▶ [Your goal] Starting at the line containing "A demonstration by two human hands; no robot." and ending at the line containing "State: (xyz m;", print every line of the material below exactly, both ends included, and stop there.

---- Input data

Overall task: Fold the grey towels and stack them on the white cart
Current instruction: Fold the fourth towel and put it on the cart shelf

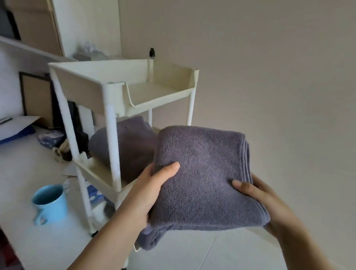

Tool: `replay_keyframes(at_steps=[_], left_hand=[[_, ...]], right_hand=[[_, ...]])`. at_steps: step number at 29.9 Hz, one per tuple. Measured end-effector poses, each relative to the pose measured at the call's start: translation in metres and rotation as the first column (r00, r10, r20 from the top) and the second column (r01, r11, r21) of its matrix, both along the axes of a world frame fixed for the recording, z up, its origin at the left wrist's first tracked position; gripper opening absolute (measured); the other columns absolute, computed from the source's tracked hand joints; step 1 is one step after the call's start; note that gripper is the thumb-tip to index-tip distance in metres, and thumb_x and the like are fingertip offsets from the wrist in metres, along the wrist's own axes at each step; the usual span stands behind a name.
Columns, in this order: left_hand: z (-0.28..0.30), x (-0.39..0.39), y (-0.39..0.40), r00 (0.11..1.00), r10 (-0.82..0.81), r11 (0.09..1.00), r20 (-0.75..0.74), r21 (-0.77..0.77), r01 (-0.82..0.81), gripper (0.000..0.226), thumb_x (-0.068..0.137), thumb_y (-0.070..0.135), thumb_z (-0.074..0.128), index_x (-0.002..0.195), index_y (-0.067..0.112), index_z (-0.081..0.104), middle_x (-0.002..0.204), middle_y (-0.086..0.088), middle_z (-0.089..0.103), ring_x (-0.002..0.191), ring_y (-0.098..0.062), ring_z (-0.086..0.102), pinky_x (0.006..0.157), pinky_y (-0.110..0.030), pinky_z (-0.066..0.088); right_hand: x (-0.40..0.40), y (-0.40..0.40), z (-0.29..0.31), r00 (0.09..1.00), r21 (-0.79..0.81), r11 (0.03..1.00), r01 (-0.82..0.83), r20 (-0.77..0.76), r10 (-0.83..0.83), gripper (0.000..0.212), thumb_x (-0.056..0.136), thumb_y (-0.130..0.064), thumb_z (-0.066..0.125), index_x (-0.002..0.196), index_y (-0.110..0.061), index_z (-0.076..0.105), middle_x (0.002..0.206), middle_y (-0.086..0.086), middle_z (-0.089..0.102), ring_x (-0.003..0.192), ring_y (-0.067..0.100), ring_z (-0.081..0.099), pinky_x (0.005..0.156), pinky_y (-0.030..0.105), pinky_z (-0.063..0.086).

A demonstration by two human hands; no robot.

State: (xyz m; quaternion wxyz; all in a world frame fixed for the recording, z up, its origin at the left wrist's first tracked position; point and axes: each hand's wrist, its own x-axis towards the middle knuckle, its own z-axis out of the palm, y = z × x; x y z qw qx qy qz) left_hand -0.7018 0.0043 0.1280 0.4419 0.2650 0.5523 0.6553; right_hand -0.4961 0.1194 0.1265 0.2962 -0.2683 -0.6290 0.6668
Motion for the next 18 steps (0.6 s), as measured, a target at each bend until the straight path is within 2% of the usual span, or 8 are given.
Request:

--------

▶ [Answer for this exercise]
A demonstration by two human hands; no robot.

State: (xyz m; quaternion wxyz; all in a world frame fixed for the recording, z up, its origin at the left wrist's first tracked position; point and axes: each hand's wrist, its own x-axis towards the middle knuckle, its own z-axis out of the palm, y = z × x; x y z qw qx qy qz) left_hand -0.7018 0.0043 0.1280 0.4419 0.2650 0.5523 0.6553; right_hand -0.4961 0.1194 0.1265 0.2962 -0.2683 -0.6290 0.6668

The response above is complete.